O lançamento do Let It Be, último álbum dos Beatles, em 1970, pode representar para os fãs o fim da sua banda de eleição, mas para os ‘Fab Four’ era o fim de um pesadelo.
Além do sucesso e dinheiro, existia uma nuvem de pressão, ansiedade e conflitos internos que advinham de fazer parte da maior e mais popular banda do mundo.
Apesar de o primeiro Beatle a manifestar vontade de sair do grupo ter sido George Harrison, foi Paul McCartney quem, oficialmente, anunciou que iria abandonar o quarteto, que prontamente se desmantelou.
No entanto McCartney rapidamente se arrependeu de ter batido com a porta, e foi dos poucos membros da banda a insistir no regresso do conjunto e dos concertos. No início dos anos 1970, procurou afogar este arrependimento com álcool na sua quinta no meio de nenhures em Campbeltown, na Escócia.
A cura para a depressão e para exorcizar a vontade de regressar aos Beatles foi a mesma de sempre: a música.
Neste contexto, o baixista lançou McCartney, com clássicos como ‘Maybe I’m Amazed’, o primeiro disco de uma trilogia, cujo último volume foi editado em dezembro do ano passado.
Mudar o mundo um nicho de cada vez
O ponto de ligação entre os álbuns que compõem a trilogia é o facto de McCartney ter tocado todos os instrumentos no disco de 1970, em McCartney II, lançado em 1980, e em McCartney III (apesar de ter quebrado a regra neste disco com a participação de dois convidados na faixa Slidin’).
Em comum, também existe o facto de todos terem sido criados durante períodos tumultuosos da vida do músico.
Se o primeiro tinha em pano de fundo o final dos Beatles, o segundo foi criado após a dissolução dos Wings, segunda banda de Paul, que criou uma quantidade respeitável de êxitos.
McCartney II, apesar de ter sido repudiado pelos críticos à data do seu lançamento, é um dos álbuns mais ambiciosos e experimentais do autor. Em vez de se deixar influenciar pelo rock n’ roll ou o blues, como habitual, apresentou uma abordagem mais virada para a eletrónica e new wave de bandas como os Talking Heads ou os Kraftwerk.
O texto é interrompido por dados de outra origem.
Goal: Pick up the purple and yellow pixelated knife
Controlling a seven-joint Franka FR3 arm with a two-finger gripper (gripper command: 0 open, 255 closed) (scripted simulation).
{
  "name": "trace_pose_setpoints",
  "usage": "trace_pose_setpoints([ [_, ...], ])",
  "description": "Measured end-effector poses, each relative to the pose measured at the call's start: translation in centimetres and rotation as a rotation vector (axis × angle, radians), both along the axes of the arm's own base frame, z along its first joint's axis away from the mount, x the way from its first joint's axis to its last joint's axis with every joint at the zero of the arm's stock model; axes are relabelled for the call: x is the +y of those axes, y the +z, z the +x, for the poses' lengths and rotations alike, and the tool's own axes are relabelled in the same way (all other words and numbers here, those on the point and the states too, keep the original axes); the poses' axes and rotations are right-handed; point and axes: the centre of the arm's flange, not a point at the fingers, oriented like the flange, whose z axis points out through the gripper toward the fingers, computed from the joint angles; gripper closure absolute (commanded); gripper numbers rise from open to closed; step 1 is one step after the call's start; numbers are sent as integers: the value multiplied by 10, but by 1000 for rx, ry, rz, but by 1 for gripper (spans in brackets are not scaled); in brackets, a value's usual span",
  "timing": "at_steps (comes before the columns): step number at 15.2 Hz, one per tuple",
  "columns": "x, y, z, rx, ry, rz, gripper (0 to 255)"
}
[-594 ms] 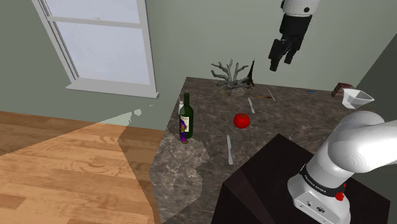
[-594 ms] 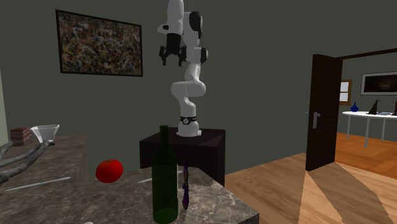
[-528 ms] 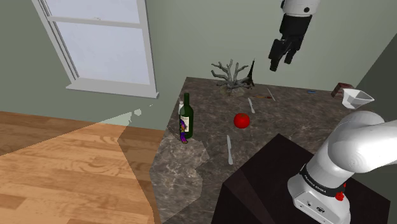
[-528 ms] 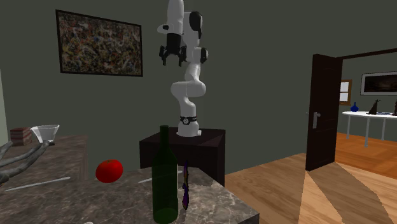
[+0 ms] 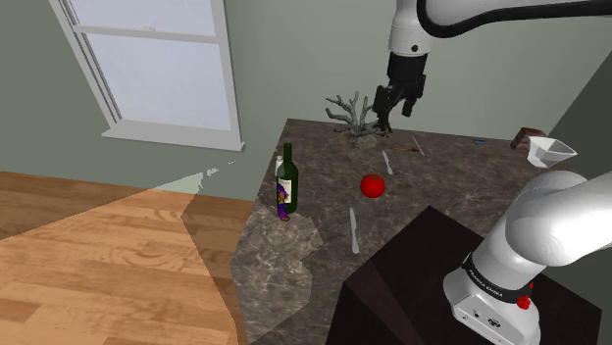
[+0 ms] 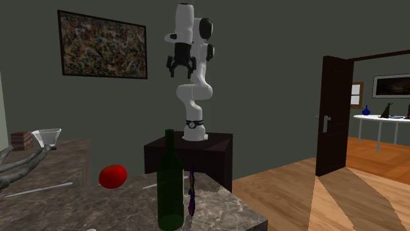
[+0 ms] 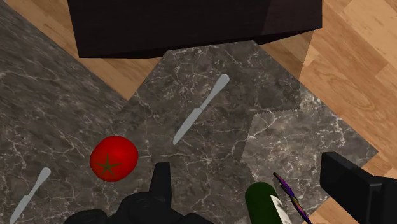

Questionado pela Quietus sobre se quando criou este disco de culto procurava criar uma peça avant-garde, McCartney explicou que estava apenas fascinado com as possibilidades que os sintetizadores abriram para a criação musical. «Era uma tecnologia nova e eu queria experimentar e perceber o que conseguia fazer com ela».
Anos mais tarde, músicos como Alexis Taylor dos Hot Chip ainda abordam a importância que músicas como ‘Check My Machine’ tiveram nas suas vidas, e McCartney recorda, surpreendido, como DJ’s ainda passam ‘Temporary Secretary’ em clubes noturnos.
«[McCartney III] é uma notícia excitante para uma geração de fãs que tem uma estima maior pela Temporary Secretary do que pelo Sgt. Peppers», dizia uma crítica publicada na Pitchfork.
Combater o aborrecimento
McCartney III também nasceu num contexto caótico – o que pode ser mais caótico do que tentar sobreviver a uma pandemia?
As sessões tiveram início de forma descomprometida, tentando combater o aborrecimento gerado pela quarentena.
O músico explicou à NPR que começou a frequentar regularmente o seu estúdio para descomprimir de todos os problemas causados pela covid-19.
«Escrevia uma música e ia [ao estúdio] gravá-la, ou então pensava: ‘Ainda tenho esta canção que comecei a desenvolver no ano passado, mas nunca a terminei’. Não existiram preocupações nestas sessões», disse. «É por isso que este disco tem um sentimento de descontração tão grande».
Apesar de não ser tão ambicioso como os primeiros ‘McCartneys’, o terceiro disco da série não precisa de o ser. Aos 78 anos, Paul já compôs a sua dose de músicas que moldaram o mundo, por isso ganhou o direito de criar o que lhe der na gana, seja em álbuns onde revisita as suas músicas mais famosas com arranjos inspirados na música clássica, como em Working Classical, seja nas experiências eletrónicas dos seus projetos paralelos, The Fireman ou Liverpool Sound Collage.
Por Isso, se quiser criar um disco para se abstrair da terrível realidade que a humanidade está a enfrentar, Paul McCartney está mais do que no direito de o fazer.